By Ron Harui
Dec. 23 (Bloomberg) -- The dollar weakened for a second day against the euro before a government report that economists estimate will show sales of new U.S. homes declined to the lowest level in more than 17 years.
South Korea’s won declined the most in a month versus the U.S. currency and India’s rupee fell for a third day on concern that the global economy will slow further, hurting demand for Asian exports. Japan’s currency headed for its largest annual gain in more than two decades on speculation the credit crisis will spread. HFA Holdings Ltd., an Australian hedge fund, said the company halted redemptions from three of its funds.
“The U.S. dollar is going to go through a period of weakness over the next few months or so,” said Joseph Capurso, a currency strategist in Sydney at Commonwealth Bank of Australia Ltd., the nation’s biggest mortgage lender. “The economy is very weak and it might go into a period of deflation.”
The dollar declined to $1.4000 per euro at 7:53 a.m. in London from $1.3944 late in New York yesterday. It slid to $1.4719 on Dec. 18, the weakest level since Sept. 25. The yen was quoted at 126.28 per euro following a 1.3 percent loss yesterday. It traded at 90.26 per dollar after falling 1 percent. The Japanese currency reached a 13-year high of 87.14 on Dec. 17.

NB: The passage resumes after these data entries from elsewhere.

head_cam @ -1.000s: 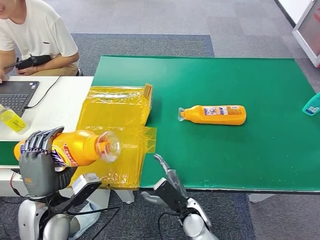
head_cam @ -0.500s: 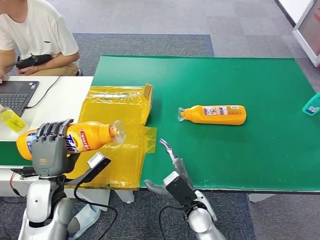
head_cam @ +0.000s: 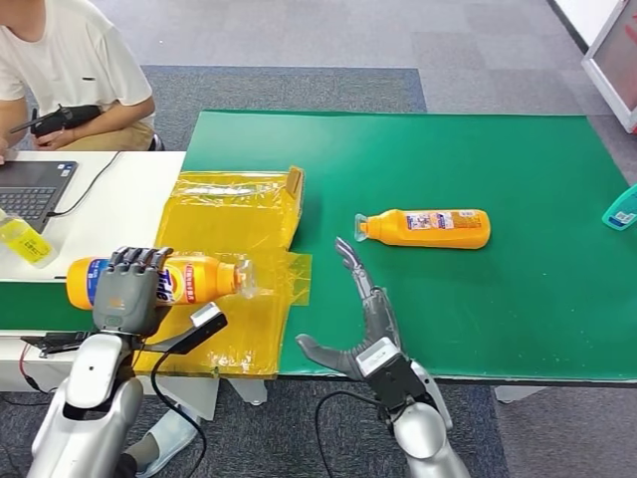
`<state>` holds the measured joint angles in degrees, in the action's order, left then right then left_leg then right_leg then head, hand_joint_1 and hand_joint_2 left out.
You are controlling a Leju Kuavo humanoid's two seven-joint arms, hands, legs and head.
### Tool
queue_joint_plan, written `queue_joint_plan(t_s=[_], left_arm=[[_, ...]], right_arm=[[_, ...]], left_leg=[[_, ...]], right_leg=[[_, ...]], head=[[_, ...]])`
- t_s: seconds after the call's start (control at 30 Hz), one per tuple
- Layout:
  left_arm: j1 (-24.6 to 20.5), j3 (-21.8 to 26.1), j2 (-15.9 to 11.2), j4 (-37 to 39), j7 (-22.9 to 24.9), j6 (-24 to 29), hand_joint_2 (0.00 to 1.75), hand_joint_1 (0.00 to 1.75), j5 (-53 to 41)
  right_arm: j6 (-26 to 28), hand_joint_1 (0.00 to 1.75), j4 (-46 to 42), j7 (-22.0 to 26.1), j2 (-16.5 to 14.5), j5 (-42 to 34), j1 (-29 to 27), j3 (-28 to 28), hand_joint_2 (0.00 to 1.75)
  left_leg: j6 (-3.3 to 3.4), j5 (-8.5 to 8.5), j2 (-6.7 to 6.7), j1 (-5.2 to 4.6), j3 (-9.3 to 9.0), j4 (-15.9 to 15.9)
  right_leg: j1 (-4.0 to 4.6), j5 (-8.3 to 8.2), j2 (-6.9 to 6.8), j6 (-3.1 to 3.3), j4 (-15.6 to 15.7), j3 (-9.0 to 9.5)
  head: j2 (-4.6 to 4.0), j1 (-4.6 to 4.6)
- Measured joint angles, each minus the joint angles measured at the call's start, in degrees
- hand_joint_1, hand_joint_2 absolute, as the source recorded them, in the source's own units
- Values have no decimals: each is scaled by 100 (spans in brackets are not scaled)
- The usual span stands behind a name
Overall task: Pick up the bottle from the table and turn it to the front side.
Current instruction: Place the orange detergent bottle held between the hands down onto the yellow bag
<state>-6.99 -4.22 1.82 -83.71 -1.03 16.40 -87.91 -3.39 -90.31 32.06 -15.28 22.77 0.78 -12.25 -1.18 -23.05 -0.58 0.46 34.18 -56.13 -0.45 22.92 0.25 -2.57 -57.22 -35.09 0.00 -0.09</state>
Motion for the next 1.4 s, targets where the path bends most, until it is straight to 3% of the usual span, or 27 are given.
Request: queue_joint_plan(t_s=[0.17,0.33,0.6,0.87,1.03,1.4], left_arm=[[-654,-152,-107,660,259,-388,175,175,-2],[-1310,-628,-126,1497,475,-595,175,175,-2],[-2032,-1076,146,2680,276,-595,175,175,-2],[-2332,-1111,426,3085,-7,-745,175,175,22],[-2427,-1008,685,3283,-311,-952,175,175,506],[-2498,-914,1033,4154,-329,-992,175,175,819]], right_arm=[[-63,0,-320,17,0,115,83,-71,175],[-109,0,-702,0,12,172,169,-199,175],[-119,0,-969,71,102,271,179,-434,175],[-90,0,-1067,102,189,286,146,-527,175],[-83,0,-1170,114,216,289,116,-569,175],[-70,0,-1396,120,257,284,117,-568,175]], left_leg=[[-4,9,0,0,2,0],[-7,15,0,0,2,0],[-6,15,0,0,10,-2],[-6,15,0,0,12,-2],[-6,15,0,0,13,-2],[-6,15,0,-1,13,-2]], right_leg=[[1,-7,0,3,0,-2],[1,-15,1,2,-1,-3],[0,-18,1,-2,-1,-9],[0,-18,1,-2,-1,-11],[-1,-19,1,-3,-1,-10],[-2,-19,1,-3,-1,-11]], head=[[0,-1],[0,-1],[0,0],[0,-1],[0,0],[0,-1]])
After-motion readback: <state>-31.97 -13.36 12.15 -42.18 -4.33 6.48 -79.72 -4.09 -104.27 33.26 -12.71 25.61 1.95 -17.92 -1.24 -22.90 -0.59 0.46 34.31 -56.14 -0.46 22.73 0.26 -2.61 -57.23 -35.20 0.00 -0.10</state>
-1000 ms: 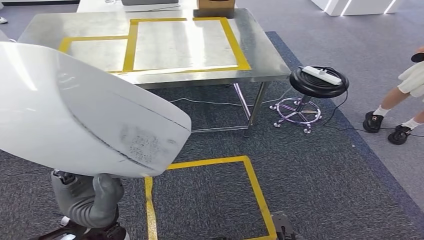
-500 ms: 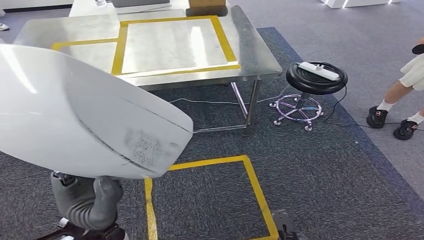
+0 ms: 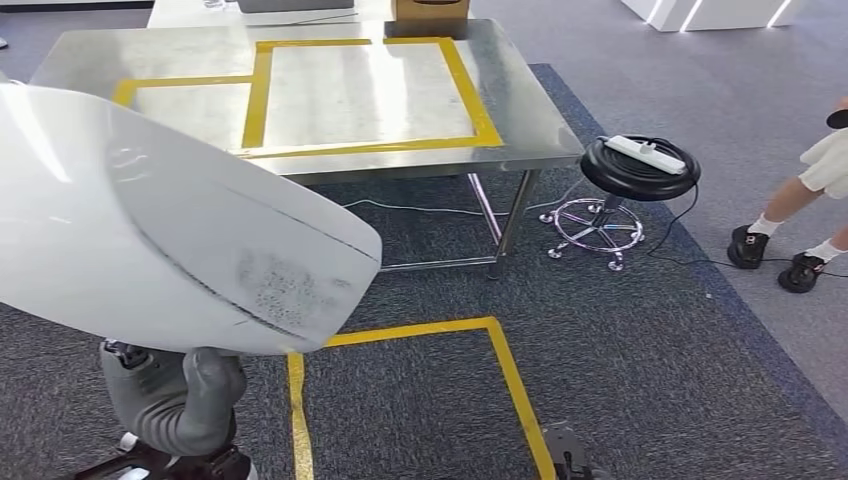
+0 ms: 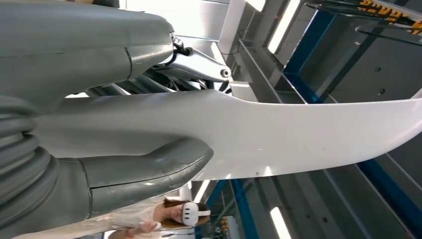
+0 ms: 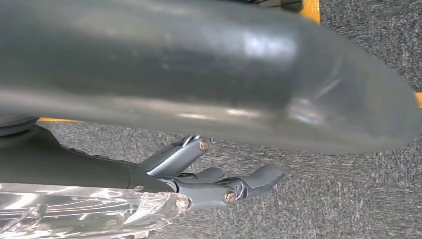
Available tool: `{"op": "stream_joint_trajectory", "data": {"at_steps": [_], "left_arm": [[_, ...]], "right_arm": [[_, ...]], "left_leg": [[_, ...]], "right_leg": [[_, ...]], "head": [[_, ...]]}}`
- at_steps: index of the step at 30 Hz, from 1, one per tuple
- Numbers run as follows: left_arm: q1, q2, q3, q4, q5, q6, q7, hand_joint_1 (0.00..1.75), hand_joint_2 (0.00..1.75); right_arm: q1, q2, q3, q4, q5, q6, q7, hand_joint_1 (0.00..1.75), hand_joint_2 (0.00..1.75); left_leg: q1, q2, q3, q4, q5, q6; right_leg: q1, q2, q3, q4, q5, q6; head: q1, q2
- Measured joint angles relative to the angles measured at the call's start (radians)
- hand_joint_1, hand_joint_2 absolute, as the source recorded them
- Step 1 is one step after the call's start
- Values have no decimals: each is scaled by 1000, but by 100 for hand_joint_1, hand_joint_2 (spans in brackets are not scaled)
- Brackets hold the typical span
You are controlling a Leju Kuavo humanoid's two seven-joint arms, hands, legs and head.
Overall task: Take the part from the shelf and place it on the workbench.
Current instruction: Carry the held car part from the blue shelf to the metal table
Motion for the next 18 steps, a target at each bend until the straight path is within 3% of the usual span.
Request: {"op": "stream_joint_trajectory", "data": {"at_steps": [1,2,4,6,9,11,12,15,16,17,18], "left_arm": [[0,0,0,0,0,1,0,175,175],[1,0,0,0,0,2,0,175,175],[1,0,1,0,0,3,0,175,175],[0,0,1,0,0,4,0,175,175],[-1,-1,1,0,-1,4,0,175,175],[-2,-2,0,-1,-2,4,0,175,175],[-3,-2,0,-2,-2,4,0,175,175],[-2,1,0,-2,-3,7,0,175,175],[-1,3,0,-2,-3,10,0,175,175],[-1,4,0,-2,-4,13,0,175,175],[-1,4,0,-2,-4,15,0,175,175]], "right_arm": [[1,0,0,0,0,0,0,0,0],[1,0,0,0,0,0,0,0,0],[1,0,0,0,0,0,0,0,0],[0,0,0,0,0,1,0,0,0],[0,0,0,1,0,1,1,0,0],[2,0,0,0,1,1,0,0,0],[2,0,0,0,1,1,-1,0,0],[1,0,0,0,2,2,-1,0,0],[1,0,0,0,2,2,-1,0,0],[2,0,-1,0,2,2,-1,0,0],[2,0,-1,0,2,2,-1,0,0]], "left_leg": [[0,-1,5,0,-4,-1],[0,-2,13,0,-9,-2],[0,-3,31,0,-23,-9],[-3,-4,40,0,-36,-20],[-6,-4,46,-9,-54,-36],[-5,-3,42,15,-69,-48],[-4,-3,22,54,-86,-53],[-4,-3,-108,244,-143,-58],[-4,-3,-142,275,-134,-58],[-4,-3,-154,265,-100,-55],[-4,-3,-148,219,-49,-52]], "right_leg": [[0,0,-16,15,10,0],[-1,0,-11,-12,40,0],[-1,0,41,-142,123,-3],[0,1,89,-244,156,-10],[1,3,102,-267,135,-32],[-2,3,119,-272,126,-46],[-4,3,129,-274,123,-51],[-3,1,153,-274,108,-58],[-2,2,162,-274,100,-58],[-2,4,173,-274,91,-58],[-2,7,186,-274,81,-56]], "head": [[0,0],[0,0],[0,0],[-1,0],[-6,0],[-11,0],[-14,0],[-20,0],[-21,0],[-21,0],[-21,0]]}}
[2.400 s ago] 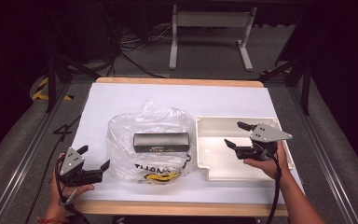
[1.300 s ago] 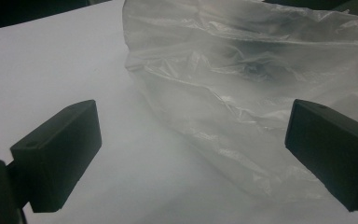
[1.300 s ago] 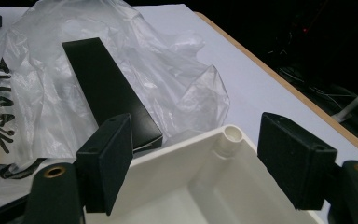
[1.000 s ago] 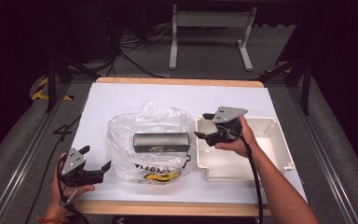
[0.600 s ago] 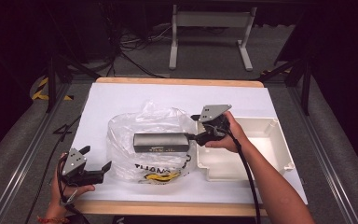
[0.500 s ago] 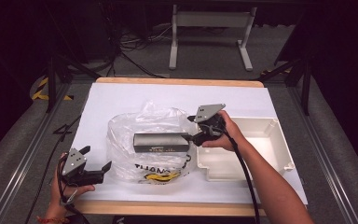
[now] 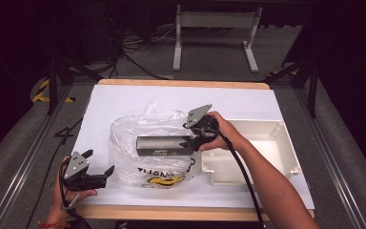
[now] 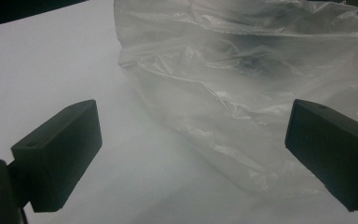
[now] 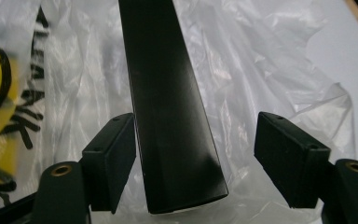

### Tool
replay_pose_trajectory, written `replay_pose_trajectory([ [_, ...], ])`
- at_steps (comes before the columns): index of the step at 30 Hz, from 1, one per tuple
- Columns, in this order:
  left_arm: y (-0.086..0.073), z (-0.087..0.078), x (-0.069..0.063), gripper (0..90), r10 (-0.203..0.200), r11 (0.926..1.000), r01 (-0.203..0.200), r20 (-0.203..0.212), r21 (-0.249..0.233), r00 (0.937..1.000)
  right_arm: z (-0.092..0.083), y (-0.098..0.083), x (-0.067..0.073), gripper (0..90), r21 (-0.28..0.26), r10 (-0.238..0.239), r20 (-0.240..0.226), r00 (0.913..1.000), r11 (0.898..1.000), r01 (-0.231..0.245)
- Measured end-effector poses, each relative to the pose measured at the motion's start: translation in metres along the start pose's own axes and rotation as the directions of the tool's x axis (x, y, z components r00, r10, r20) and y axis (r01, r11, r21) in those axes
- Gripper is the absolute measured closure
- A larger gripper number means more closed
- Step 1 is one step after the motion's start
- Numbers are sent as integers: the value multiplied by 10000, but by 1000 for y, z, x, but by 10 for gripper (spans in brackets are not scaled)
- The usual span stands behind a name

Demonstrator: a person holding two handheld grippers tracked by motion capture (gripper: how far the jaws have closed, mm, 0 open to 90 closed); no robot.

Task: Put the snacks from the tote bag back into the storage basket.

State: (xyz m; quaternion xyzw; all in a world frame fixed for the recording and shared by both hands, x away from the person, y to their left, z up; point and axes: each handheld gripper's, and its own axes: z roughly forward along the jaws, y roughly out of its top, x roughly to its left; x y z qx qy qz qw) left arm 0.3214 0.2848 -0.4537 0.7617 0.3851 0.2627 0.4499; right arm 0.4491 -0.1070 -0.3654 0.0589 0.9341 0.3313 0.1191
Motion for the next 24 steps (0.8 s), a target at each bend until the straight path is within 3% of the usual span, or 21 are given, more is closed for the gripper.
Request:
replay_pose_trajectory([
  [10,0,0,0,45,20,10000,-20,-53,2,10000,16,4,-3,310,1184,-493,-831,9953,9912,590],
  [15,0,0,0,45,32,10000,-32,-14,16,10000,23,7,-4,313,1552,-621,-1002,9930,9849,773],
  [21,0,-1,0,46,16,10000,-16,8,14,10000,34,10,-5,313,2299,-563,-1058,9928,9700,795],
  [24,0,0,0,46,37,10000,-37,50,25,10000,37,11,-7,318,2272,-572,-1131,9919,9704,818],
])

Against the greenback, Korea’s won fell 2.3 percent to 1,338. India’s rupee declined 1.3 percent to 48.64. The MSCI Asia- Pacific Index of regional shares dropped 1.2 percent.
Housing Reports
Commonwealth Bank now predicts the U.S. currency will fall to $1.4200 per euro by March 31, compared with its previous forecast of $1.1800.
Currency trading may be more subdued than usual today because of a public holiday in Japan, Capurso said.
New-home sales in the U.S. dropped to an annual pace of 415,000 in November, the lowest level since January 1991, from 433,000 in October, according to a Bloomberg News survey of economists. The Commerce Department releases the data at 10 a.m. in Washington.
Home resales fell 1 percent from the previous month to an annual pace of 4.93 million in November, a separate Bloomberg survey shows. The National Association of Realtors issues the report at 10 a.m.
“We remain of the view that the dollar is in a multi-year downtrend,” analysts led by Callum Henderson, head of global currency strategy at Standard Chartered Plc in Singapore, wrote in a research note yesterday. “It is clear that policy in the U.S. will continue to be ultra aggressive.”
The Federal Reserve cut the target overnight lending rate to between zero and 0.25 percent from 1 percent on Dec. 16, and said it is likely to keep rates low for “some time” while considering the potential benefits of buying longer-term Treasury securities.
Best Annual Performance
Standard Chartered, the U.K. bank that makes most of its profit in Asia, forecasts the dollar will weaken to $1.50 per euro and 75 yen by the end of March.
For the year, the dollar strengthened 4.1 percent against the euro, 34 percent versus the British pound and 28 percent against the Australian dollar as investors bought the greenback to flee riskier assets and repay dollar-denominated loans from lenders reining in credit.
The yen may extend this year’s 24 percent advance against the dollar, its best annual performance since 1987, on concern a deepening credit crisis will convince investors to avoid buying higher-yielding assets. Japan’s benchmark interest rate is 0.1 percent, compared with 4.25 percent in Australia and 5 percent in New Zealand.
“Japan is not in the mood to invest offshore and we don’t blame them,” said Sean Callow, a senior currency strategist at Westpac Banking Corp. in Sydney. “We’re bullish on the yen in the short term.”
The yen may strengthen to 85 against the dollar in a month, Callow forecast.
HFA Holdings
HFA Holdings said in a statement to the Australian stock exchange today that the halt from the HFA Diversified Investments Fund, HFA Octane Fund and HFA Octane Fund Series 2 took effect yesterday. It cited “deteriorating liquidity in underlying investments.”
A stronger yen contributed to a record 27 percent drop in Japan’s exports in November from a year earlier, a Finance Ministry report showed yesterday. Toyota Motor Corp., the world’s second-largest automaker, yesterday forecast its first operating loss in 71 years because of plunging sales and a surging yen.
“Dollar-yen around 90 really creates a problem with regards to Japan’s export market,” said Sharada Selvanathan, a currency strategist at BNP Paribas SA in Hong Kong, in an interview with Bloomberg Television. “I don’t think the Japanese officials are going to be very happy with the level of dollar-yen.”
Bank of Japan Governor Masaaki Shirakawa said yesterday that a strong yen will have a negative effect on economic growth in the short term, and added that foreign-exchange rates are one important factor influencing the economy. Finance Minister Shoichi Nakagawa last week signaled Japan is ready to intervene in the currency market for the first time in four years.